Overall Tsung made generating a load of 30K requests/s a relatively simple process (at least compared with making the system cope with that load!). I don’t know why it’s not more widely used – I can only guess that being written in Erlang makes it seem a bit off-putting. But on a modern Linux system it compiled and installs without issue, and the Erlang underpinnings means it scales horizontally entirely smoothly.

Scaling to 30K: Two-level caches

Like everyone else, we use memcached to speed access to frequently used data. Getting started with memcached in Django is as easy as:

from django.core.cache import cache

cache.set('key', 'value')

Add a line to to point to your cache server, and you’re off. As ever, the Django docs are superb.

Memcached is very fast and handles lots of connections with ease. However, as we drove the scaling past 10K requests/sec, we noticed that the cache server holding the active buzzer data was becoming network-bandwidth limited. Since network bandwidth is one of the harder things to scale on EC2, we needed a way to keep the Django web tier from hitting the cache quite so hard.

The solution: implement a two-level cache, just like the one in your CPU. By putting a second, read-only cache on each of the Django boxes, a huge number of reads are serviced locally without hitting the network. Result: dramatically lower loads on the main cache servers, and the load on them only growing with write activity.

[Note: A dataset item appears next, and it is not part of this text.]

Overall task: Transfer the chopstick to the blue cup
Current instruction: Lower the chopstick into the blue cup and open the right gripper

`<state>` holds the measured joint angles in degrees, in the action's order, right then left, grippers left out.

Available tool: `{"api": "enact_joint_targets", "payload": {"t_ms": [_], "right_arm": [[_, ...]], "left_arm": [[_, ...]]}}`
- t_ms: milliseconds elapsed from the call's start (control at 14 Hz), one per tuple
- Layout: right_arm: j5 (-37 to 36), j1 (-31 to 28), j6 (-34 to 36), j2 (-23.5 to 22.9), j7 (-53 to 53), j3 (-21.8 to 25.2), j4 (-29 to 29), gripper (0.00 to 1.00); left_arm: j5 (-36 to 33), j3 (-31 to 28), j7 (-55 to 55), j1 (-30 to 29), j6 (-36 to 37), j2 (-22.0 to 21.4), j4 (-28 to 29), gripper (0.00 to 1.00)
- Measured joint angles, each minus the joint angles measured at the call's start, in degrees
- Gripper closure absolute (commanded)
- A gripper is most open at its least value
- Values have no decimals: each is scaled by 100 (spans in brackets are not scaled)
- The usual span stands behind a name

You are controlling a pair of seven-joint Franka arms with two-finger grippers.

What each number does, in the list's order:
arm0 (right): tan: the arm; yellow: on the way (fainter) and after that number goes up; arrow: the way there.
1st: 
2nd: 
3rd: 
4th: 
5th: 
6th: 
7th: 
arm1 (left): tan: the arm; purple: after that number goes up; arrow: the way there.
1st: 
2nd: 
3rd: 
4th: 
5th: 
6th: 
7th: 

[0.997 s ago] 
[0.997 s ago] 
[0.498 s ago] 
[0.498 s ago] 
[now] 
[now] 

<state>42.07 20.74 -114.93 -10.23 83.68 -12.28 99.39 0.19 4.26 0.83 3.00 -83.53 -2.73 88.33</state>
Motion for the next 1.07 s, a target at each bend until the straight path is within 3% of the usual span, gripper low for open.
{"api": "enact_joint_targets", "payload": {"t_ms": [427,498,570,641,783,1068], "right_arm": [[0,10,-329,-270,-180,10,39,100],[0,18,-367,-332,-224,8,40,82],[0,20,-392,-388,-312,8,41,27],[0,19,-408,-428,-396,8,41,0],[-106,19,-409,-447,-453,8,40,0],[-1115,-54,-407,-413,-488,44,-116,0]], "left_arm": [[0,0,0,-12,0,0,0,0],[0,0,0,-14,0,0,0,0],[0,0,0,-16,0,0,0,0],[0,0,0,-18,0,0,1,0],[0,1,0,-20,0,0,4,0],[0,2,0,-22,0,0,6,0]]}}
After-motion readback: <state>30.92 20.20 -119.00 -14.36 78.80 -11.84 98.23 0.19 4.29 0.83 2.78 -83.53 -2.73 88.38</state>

The trade-off is that the data sat in the caches on the web boxes can be out of date – and invalidating a cache key across all the caches is non-trivial. But even a very short cache expiry time (we use 1 second) saves a huge amount of reads, while keeping the stale data problem under control.

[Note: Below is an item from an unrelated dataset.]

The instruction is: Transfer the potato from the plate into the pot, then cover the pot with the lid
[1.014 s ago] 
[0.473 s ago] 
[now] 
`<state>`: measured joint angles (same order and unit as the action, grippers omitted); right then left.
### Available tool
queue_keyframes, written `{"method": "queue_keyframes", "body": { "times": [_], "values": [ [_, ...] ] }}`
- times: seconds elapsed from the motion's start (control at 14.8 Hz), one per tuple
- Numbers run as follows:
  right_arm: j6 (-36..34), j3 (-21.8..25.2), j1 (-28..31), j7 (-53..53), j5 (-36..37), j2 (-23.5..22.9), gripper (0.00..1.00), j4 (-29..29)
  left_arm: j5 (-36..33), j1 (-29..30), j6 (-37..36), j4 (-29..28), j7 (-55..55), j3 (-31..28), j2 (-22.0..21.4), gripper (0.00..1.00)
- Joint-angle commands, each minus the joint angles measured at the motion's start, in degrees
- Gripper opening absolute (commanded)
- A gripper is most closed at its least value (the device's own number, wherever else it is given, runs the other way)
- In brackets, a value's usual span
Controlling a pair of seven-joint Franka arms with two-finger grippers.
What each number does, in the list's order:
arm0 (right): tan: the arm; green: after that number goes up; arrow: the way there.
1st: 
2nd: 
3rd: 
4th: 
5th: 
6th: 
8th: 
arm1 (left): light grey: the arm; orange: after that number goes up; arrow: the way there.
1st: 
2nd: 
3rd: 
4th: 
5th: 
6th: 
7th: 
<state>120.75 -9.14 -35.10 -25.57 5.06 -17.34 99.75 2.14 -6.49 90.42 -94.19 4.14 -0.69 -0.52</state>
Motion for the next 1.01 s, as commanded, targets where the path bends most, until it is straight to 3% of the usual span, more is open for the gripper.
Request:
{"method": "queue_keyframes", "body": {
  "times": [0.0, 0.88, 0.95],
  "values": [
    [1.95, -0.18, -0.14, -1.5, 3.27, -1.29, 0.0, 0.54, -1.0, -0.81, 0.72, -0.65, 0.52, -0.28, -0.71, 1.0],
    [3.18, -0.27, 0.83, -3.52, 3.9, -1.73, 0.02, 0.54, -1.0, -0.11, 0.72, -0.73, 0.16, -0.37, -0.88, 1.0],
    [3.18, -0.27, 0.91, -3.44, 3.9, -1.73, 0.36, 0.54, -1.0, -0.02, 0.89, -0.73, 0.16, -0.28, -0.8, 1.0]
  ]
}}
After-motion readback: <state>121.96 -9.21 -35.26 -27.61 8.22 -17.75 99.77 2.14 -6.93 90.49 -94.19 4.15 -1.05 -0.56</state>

The code for the two-level cache is available on GitHub.

Using the TwoLayerCache

Using the two layer cache is simple:

  1. Download the code
  2. Put the file in your application
  3. Run memcached on each of your Django boxes
  4. Add the following to your
    LOCAL_CACHE_ADDR = ('',)
  5. Change your code from:
    from django.core.cache import cache


    from dualcache import cache
  6. That’s it.

Other than changing the code to point to the dual-level cache rather than Django’s standard cache, everything should keep working just as-is.

How it works

The basic idea is that any read operation is first tried against the local cache, and if it’s found the value is returned – without contacting the global cache, which is whatever you’ve set up as Django’s cache. Otherwise the global cache is queried and the value(s) or None returned as normal.
Writes and anything which might alter data are intercepted and the local copy deleted, so that future reads will re-fetch from the global cache.